Fortunately, we believe there’s a cure for bad timing—but it’s often quite distasteful. We recommend investors stay in the market—even if they must plug their noses, close their eyes, and swallow their fears. Because time after time after time…(you get the point), historical market data has shown the same thing: If you pull your money—and unfortunately, many do at or near the bottom—you could generally miss the best days of the market.
For example, if you missed the 10 best days over the last 20 years ending Dec. 31, 2022, your return would have been cut nearly in half—from a projected 9.8% if you remained fully invested to 5.6% if you missed the 10 best days. Why so drastic? Because seven of the 10 best days occurred within two weeks of the worst, with six of the seven hitting right after the worst day.3
But what if you moved to the sidelines like so many others?
Investors who took flight
If your fight or flight response kicked in and you chose flight, you may wonder when to return to the market. Despite missing the 16% run-up that's already happened this year, we believe the answer is now. The reason is threefold.
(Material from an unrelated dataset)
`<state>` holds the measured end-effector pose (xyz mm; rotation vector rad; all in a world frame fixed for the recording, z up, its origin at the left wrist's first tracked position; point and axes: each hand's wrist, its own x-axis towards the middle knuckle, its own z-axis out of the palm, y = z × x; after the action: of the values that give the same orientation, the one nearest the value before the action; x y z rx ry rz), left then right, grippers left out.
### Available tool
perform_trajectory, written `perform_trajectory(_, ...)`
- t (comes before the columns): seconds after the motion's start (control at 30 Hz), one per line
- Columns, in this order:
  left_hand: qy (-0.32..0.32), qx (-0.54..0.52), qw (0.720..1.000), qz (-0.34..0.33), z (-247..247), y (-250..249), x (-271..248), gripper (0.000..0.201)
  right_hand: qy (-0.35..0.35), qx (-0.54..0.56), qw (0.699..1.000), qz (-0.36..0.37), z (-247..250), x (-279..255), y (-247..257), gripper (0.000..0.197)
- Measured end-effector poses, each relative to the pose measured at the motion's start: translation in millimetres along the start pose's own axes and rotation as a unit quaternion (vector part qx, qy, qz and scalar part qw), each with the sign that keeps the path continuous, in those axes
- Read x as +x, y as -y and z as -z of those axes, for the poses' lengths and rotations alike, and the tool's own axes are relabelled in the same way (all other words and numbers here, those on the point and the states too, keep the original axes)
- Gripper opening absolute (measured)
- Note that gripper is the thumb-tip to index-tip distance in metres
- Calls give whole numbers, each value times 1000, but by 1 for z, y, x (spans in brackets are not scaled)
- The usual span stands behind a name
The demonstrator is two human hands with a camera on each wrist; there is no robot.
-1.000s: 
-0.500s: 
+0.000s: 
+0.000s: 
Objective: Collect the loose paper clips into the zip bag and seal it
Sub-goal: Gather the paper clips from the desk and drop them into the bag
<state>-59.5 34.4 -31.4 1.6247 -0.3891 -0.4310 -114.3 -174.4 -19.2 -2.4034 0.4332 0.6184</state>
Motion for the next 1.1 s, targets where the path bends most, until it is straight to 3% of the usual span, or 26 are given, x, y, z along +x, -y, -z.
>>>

Reason 1: A bottom signal?
Data has shown that historically when money market fund assets have hit the top, markets were near or at the bottom.4 For example, money market assets peaked in May 2020, shortly after the market hit the bottom on Mar. 23, 2020. And during the financial crisis in 2009, assets peaked two months before the market bottomed on Mar. 9, 2009.
This chart shows the subsequent run-up three months after the 2020 peak of 41%. Similarly, in the three months after Mar. 9, 2009, the market rose 40%.
Source: FRED.stlouisfed.org, Yahoo!finance, Data through Dec. 31, 2022. Left axis measures the performance of the S&P 500. Right axis measures money market fund flows.
Recently, money market funds reached a record $5.43 trillion, which feels "top-ish."1 Will the same trend persist this time? We cannot say with certainty that it will, but our second reason below explains why it could.
Reason 2: Simple economics
When investors on the sidelines jump back into the market, they could push it significantly higher. It's simple economic math, really. When demand rises and supply stays the same, prices rise. So, in this case, we feel prices should increase when lots of cash vie for the same supply of securities.
Reason 3: Time in, not timing
Regardless of when you enter the market, we believe your time in the market almost always delivers a higher return than timing the market. We say “almost always” because you could have been that lucky person who masterly timed your entry and exit. But for most investors, perfect timing is rarely achieved!
Avoid becoming a “bad timing” cautionary tale
Bad timing examples riddle history. For instance, on Sept. 16, 2008, Smart Money magazine released its newest edition with the headline "Double the size of your nest: Now is the time to invest in cheap stocks, funds, and real estate" on the same day the stock market collapsed roughly 30%. And on Jul. 24, 2001, Silverstein Properties purchased a 99-year lease on the World Trade Center for $3.2 billion, just about two months before the 9/11 attacks.